He’s going to murder Barry for getting him into this whole alternate earth bullcrap. Murder, murder, murder –
“Is it budget season again?” Len’s guest asks, chuckling and taking a seat. “You only ever get that look in your eyes when taxes are involved.”
“You don’t say, Mr. Ramon,” Len says, smiling with teeth.
Cisco – sorry, Francisco was his preferred name on this earth – shrinks back into his seat. “Uh, Francisco is fine,” he squeaks, true to form.
“Are you sure I can’t get you a glass of water?” Len asks, leaning forward and pinning him with his best Mick-intimidating-a-Family-goon impression. “Some coffee, maybe?”
“Will it be poisoned?” Francisco asks.
“I beg your pardon?”
“Nothing!

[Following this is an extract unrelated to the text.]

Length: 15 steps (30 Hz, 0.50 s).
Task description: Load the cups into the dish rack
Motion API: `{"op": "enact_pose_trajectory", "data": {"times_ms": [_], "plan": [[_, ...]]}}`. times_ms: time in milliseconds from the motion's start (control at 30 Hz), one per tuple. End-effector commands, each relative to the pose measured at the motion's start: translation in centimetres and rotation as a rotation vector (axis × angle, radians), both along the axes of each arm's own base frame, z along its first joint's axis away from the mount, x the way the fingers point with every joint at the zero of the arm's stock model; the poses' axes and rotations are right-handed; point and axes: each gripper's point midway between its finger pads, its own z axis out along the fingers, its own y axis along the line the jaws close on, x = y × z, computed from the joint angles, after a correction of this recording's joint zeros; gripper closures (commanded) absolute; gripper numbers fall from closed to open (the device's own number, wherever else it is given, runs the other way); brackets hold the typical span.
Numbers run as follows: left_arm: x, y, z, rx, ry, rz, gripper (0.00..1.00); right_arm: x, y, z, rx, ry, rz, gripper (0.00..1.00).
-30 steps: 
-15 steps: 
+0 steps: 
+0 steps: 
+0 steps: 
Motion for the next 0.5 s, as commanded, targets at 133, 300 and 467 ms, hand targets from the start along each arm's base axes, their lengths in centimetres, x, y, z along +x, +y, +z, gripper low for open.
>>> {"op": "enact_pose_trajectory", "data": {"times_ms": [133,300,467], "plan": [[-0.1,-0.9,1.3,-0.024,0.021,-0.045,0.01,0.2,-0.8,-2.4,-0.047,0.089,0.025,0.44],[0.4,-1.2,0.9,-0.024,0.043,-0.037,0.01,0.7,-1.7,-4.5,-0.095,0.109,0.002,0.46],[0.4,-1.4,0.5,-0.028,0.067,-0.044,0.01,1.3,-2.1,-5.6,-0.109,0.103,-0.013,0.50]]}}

I just – uh –”
“In that case, we should just get down to business,” Len says. “You know, ever since the Zoom crisis, I’ve made my feelings quite clear on the subject of…vigilantism.”
Also, that damn Spiderman is up to no good again.
They don’t even have comics on this earth. No wonder Cisco was forced to go into business and become a multi-millionaire.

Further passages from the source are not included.